# Buttermilk Biscuits



## goatchze (Aug 1, 2006)

Homemade biscuits from scratch is, in my opinion, becoming a lost art. And it's a daggum shame. Folks who only cook biscuits from a can are missing out on one of the best culinary items the South has given us. Because let's be honest, those things in the can are some kind of bread product that is not a biscuit.

Once you've got it down, it takes no more than 10 minutes to whip up some fresh from scratch biscuits. I usually can get it done before the oven finishes pre-heating. So make the time and give it a try!

There's a little bit of an art to making good looking biscuits with the right consistency, so don't worry if they're not perfect the first time. At worst you can serve them covered with gravy!

*Ingredients:*
1c flour (preferably pastry flour)
1 Tbsp baking powder
1/4 tsp baking soda
1 Tbsp sugar
pinch of salt
2 tbsp butter
2 tbsp lard (ok, you can use shortening, ya sissy)
1/2c buttermilk

*Directions:*
Preheat oven to 475F

Place the flour, leavening, sugar, and salt into a food processor with a cutting blade (not a dough blade). Give the dry ingredients a whirl. Add the fat and pulse to cut into the flour. Remove the ingredients to a mixing bowl.

Pour on the buttermilk and fold the wet and dry ingredients together with a wooden spoon or rubber spatula.

Dust a counter top with flour, and turn the dough out of the bowl. Using your hands, flatten the dough till it's about 1/2-3/4" thick, then fold in half. Then fold in half again in the opposite direction. Don't get confused here, you're just bringing it all back together by folding (as opposed to balling back up with your hands. Don't do that). Think of folding a piece of paper in half twice so you can stick it in your pocket. Flatten the dough out again again, and fold in half again (and again). Repeat 2-3 more times until the dough no longer feels like it's going to fall apart. You'll feel the difference when the dough becomes more firm when you go to flatten it out. That resistance will be your cue that you're done.

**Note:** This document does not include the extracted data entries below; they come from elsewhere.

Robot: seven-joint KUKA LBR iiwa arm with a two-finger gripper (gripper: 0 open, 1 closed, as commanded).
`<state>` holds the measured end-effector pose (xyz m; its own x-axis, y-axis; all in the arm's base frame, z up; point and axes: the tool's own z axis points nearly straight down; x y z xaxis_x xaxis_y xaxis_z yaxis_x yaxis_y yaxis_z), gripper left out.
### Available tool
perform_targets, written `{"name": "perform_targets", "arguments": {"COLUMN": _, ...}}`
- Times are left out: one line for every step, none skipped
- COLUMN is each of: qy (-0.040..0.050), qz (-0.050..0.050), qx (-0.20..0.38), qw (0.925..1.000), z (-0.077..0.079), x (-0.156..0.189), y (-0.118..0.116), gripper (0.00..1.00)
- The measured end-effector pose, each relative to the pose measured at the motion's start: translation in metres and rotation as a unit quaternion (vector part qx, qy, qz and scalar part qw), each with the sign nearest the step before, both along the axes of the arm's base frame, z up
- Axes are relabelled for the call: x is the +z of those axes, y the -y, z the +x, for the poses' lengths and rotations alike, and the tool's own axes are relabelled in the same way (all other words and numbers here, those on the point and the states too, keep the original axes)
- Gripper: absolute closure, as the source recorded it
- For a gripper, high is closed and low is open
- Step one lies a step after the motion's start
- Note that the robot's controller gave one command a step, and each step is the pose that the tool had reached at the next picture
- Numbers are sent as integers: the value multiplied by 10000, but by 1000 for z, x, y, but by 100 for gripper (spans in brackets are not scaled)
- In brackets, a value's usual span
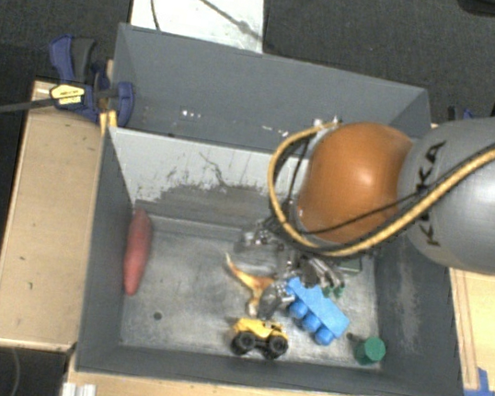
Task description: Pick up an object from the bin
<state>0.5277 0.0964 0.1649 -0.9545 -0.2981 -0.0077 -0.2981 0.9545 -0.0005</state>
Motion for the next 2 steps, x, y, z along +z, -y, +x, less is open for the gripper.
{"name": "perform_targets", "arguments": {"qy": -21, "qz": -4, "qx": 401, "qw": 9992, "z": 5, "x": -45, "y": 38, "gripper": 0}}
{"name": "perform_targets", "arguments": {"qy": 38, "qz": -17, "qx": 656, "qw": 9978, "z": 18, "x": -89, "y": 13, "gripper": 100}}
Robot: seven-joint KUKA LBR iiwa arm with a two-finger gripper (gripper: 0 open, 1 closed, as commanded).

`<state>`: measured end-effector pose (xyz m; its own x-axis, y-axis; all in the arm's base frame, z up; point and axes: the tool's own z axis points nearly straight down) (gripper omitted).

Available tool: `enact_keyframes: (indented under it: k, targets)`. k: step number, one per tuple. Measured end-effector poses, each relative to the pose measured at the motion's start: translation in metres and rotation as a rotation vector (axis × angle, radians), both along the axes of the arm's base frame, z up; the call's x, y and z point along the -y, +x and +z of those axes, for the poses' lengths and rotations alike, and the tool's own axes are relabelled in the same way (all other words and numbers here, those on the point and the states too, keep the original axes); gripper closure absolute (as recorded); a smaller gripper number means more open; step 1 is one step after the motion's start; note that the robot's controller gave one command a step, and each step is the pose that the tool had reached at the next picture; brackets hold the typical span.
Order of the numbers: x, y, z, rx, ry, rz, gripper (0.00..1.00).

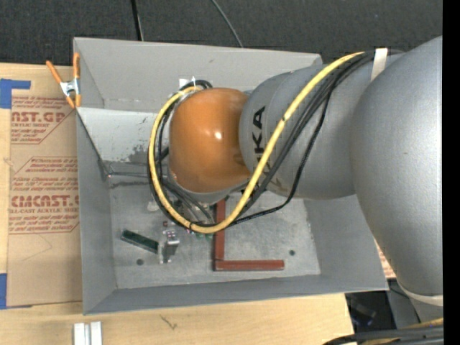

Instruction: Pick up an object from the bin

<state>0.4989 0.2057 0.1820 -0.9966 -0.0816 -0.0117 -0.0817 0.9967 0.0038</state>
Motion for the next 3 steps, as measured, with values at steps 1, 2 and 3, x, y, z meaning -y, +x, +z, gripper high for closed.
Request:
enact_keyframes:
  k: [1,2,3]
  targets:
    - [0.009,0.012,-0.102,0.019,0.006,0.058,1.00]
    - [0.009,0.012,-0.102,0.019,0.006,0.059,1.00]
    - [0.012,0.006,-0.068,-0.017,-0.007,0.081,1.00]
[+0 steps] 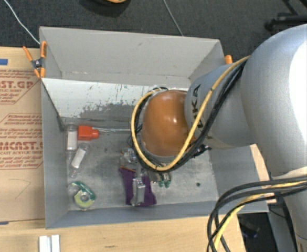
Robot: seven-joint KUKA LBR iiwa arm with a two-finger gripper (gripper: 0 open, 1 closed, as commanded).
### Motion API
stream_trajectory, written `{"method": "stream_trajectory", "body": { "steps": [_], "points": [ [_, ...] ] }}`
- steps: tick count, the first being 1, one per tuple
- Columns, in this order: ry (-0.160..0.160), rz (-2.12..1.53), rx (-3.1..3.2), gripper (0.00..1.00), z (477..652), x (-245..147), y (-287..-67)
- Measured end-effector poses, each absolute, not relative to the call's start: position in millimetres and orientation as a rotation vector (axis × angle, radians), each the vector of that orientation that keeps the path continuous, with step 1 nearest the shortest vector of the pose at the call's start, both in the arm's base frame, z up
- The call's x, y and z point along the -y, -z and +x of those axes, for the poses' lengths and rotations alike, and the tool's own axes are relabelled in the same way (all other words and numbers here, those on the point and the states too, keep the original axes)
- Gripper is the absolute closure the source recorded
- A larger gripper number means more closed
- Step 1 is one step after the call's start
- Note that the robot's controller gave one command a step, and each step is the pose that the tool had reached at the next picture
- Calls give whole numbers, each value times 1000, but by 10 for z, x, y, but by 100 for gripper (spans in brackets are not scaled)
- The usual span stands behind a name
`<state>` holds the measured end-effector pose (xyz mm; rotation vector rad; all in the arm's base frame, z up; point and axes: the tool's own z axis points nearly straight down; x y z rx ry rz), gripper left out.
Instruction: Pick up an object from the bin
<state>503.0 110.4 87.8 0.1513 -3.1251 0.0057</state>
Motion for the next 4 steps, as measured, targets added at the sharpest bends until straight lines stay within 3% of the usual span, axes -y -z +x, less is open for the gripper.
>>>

At this point, I like to use a rolling pin for consistency, but you do whatever you want. Roll/flatten the dough out one more time until it's about 1/2" thick. Release your inner child and cut the dough into biscuits with a biscuit cutter like they're playdough. Got kids? They love to help with this part. Don't do Christmas trees, snow flakes, or anything like that. Let's stick with regular old circles. Take the scraps after cutting, fold as you had done before, and squeeze out of a few more biscuits. You should end up with about 7-8 biscuits in total.

Place the cut dough in a 9" cake pan or cast iron skillet and bake until golden brown and delicious, about 10 minutes or so. Note: Don't use my exact time here, just watch the biscuits would you?

*TIPS:*
1. You don't want to overwork the dough, but at the same time, you don't want to under work it. Doing so will result in biscuits that fall apart when you're trying to eat them. Make this recipe a time or two, and you'll get the feel pretty easy.

2. You can boost the flavor a bit by using a cast iron skillet. Heat it up on the stove top with some butter before adding the biscuit dough. You'll end up with a more crispy, flavorful bottom. Along the same lines, if you're unconcerned about your weight or cholesterol, you can brush melted butter on top right when the biscuits come out of the oven.

3. It's preferable to have the biscuits just touching each other before baking and/or to completely fill the backing pan. This will help the biscuits "climb" taller as opposed to spreading out during baking.

4. The biscuits freeze very well before baking. If you really need that canned-biscuit like thing convenience, make a double batch on morning and freeze half after they're cut. When it's time to cook, just pop them in the oven without preheating.

5. Some people say to "dent" the tops of the biscuits prior to baking. I never do this and haven't noticed any ill effects.

6. Don't be tempted to add the buttermilk to the food processor. You can do this, and everything will be OK if you don't over work it, but clean up of that food processor is way more difficult when the dough gets wet in there. Stick with the easier-to-clean bowl; trust me on this one.

Here's the results!


----------



## Oso Blanco (Oct 17, 2010)

I like homemade but, I take the easy way out. I like pioneer baking mix. Pour what you think you need in a bowl. Add beer to make dough. Dust cutting board with mix. make flat and fold over the dusted side. Repeat twice. Roll and cut. Dip in oil or lard and arrange in pan. Cook per the directions on the box. Beer Biscuits


----------



## Hooked (Oct 15, 2004)

That is pretty much the recipe my wife uses and man do I love those biscuits. Leftovers are like eating candy to me. No need to 'nuke'/heat them, just grab and eat.........yummy.


----------



## trout250 (Aug 24, 2005)

when i was growing up, my aunt made biscuits like this, you never had store bought bread, biscuits or corn bread. At breakfast she split the biscuit in half and browned in in a hot buttered skillet, cannot be beat with some fresh honey


----------